From 507611f9aeaa352c9f784da0623a58ec1d6e8585 Mon Sep 17 00:00:00 2001
From: cyy <cyyever@outlook.com>
Date: Tue, 5 Mar 2024 09:53:01 +0000
Subject: [PATCH] [CUDACachingAllocator] Turn Allocator::allocate into
 non-const (#120969)

Ideally, the method should be non-const since it changes the allocator state.

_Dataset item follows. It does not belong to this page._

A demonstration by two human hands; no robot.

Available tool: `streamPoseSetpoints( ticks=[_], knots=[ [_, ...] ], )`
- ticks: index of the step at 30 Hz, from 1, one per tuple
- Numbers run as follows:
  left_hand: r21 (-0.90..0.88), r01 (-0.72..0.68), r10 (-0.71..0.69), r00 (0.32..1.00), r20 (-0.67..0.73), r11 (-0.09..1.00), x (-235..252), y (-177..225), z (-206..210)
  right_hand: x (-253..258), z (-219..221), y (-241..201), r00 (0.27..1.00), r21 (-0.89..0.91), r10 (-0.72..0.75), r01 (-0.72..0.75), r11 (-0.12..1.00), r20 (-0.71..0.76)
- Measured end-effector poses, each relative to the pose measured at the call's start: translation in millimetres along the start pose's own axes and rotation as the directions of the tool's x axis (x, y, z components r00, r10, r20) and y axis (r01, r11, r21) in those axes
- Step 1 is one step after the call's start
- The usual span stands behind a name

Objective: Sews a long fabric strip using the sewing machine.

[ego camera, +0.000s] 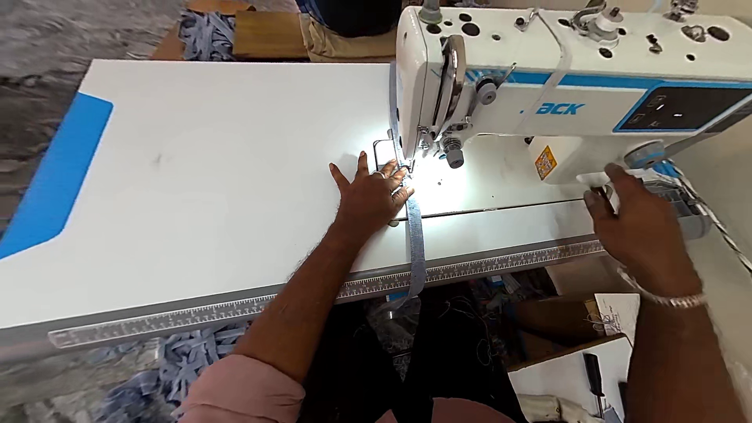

Some const_casts are also removed in the way.

Pull Request resolved: https://github.com/pytorch/pytorch/pull/120969
Approved by: https://github.com/albanD
---
 aten/src/ATen/EmptyTensor.cpp                           | 2 +-
 aten/src/ATen/cuda/CachingHostAllocator.cpp             | 2 +-
 aten/src/ATen/hip/impl/HIPAllocatorMasqueradingAsCUDA.h | 2 +-
 aten/src/ATen/mps/MPSAllocator.mm                       | 2 +-
 aten/src/ATen/native/TensorFactories.h                  | 2 +-
 aten/src/ATen/test/xla_tensor_test.cpp                  | 2 +-
 c10/core/Allocator.cpp                                  | 2 +-
 c10/core/Allocator.h                                    | 4 ++--
 c10/core/CPUAllocator.cpp                               | 4 ++--
 c10/core/TensorImpl.h                                   | 2 +-
 c10/cuda/CUDACachingAllocator.cpp                       | 6 ++----
 c10/cuda/CUDAMallocAsyncAllocator.cpp                   | 2 +-
 c10/xpu/XPUCachingAllocator.cpp                         | 6 ++----
 caffe2/core/context_gpu.cu                              | 4 ++--
 test/cpp_extensions/open_registration_extension.cpp     | 2 +-
 test/inductor/extension_backends/extension_device.cpp   | 2 +-
 torch/csrc/cuda/CUDAPluggableAllocator.cpp              | 6 ++----
 torch/csrc/cuda/CUDAPluggableAllocator.h                | 2 +-
 18 files changed, 24 insertions(+), 30 deletions(-)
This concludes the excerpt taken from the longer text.